0 responses to “Big Steve on space

  1. Mars as a lifeboat for humanity? Or the moon, for that matter. I guess that is some sort of wishful thinking. If the earth were destroyed, crushed by a large asteroid into debris, I bet Mars and most especially the moon, would be made untenable by all the pieces flying around in the inner solar system.
    Now, if it were a smaller impact, just enough to kill off life back to the basics of microorganisms, the moon and Mars would then be – still unable to support life of a class more complex than, say, Mollusca or Crustacea.
    I don’t think there is a lifeboat available unless there is a (many times) faster than light transport system available. Unlikely, I think, but who knows? And it wouldn’t save those remaining on Earth, the vast majority of humanity for the imaginable future.
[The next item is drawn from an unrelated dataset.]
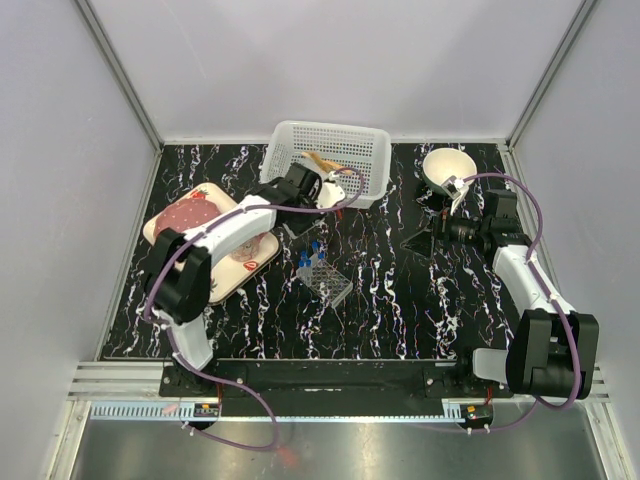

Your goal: Organize the chemistry lab equipment

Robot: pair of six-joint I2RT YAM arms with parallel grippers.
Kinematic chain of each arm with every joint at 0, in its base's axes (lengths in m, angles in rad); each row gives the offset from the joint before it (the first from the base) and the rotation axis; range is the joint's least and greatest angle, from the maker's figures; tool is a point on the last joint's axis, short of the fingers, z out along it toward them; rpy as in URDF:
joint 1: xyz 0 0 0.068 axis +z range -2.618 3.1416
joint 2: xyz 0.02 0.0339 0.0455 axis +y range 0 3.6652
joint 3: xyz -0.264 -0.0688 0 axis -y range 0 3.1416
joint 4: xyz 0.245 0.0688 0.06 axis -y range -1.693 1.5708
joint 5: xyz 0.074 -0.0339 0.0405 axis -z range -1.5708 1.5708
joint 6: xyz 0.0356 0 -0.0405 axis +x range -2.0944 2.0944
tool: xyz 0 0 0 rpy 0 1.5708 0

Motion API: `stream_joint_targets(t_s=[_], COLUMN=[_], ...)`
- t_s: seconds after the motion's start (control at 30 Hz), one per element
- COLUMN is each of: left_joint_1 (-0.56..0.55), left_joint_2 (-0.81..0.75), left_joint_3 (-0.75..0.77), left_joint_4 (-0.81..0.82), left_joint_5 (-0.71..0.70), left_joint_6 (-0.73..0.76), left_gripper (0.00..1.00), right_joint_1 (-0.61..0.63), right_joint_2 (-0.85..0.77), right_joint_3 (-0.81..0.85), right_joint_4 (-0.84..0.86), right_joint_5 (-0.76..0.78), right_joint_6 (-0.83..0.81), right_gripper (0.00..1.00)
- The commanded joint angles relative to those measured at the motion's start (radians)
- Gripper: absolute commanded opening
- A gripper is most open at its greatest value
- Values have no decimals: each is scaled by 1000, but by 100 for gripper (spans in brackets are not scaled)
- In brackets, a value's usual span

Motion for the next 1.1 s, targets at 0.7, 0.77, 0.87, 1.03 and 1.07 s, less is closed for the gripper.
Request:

  2. The way I read it, he’s projecting far in the future, after Mars already has become a colony of Earth. I never heard of an asteroid the size of Earth. One could wipe out part of a continent, maybe, with a lingering dust cloud blocking the sun for years, but not the whole planet.

  3. I don’t think it would need to be as big as the Earth to destroy the Earth. Define “destroy”. The mass of the planet would mostly still be there. Just it wouldn’t be a pleasant location -anywhere on the ball – for a long, long time.
    The moon, for instance, is more than large enough, and is thought by some to have been acquired through collision rather than accretion from the original (dust or whatever) particulates.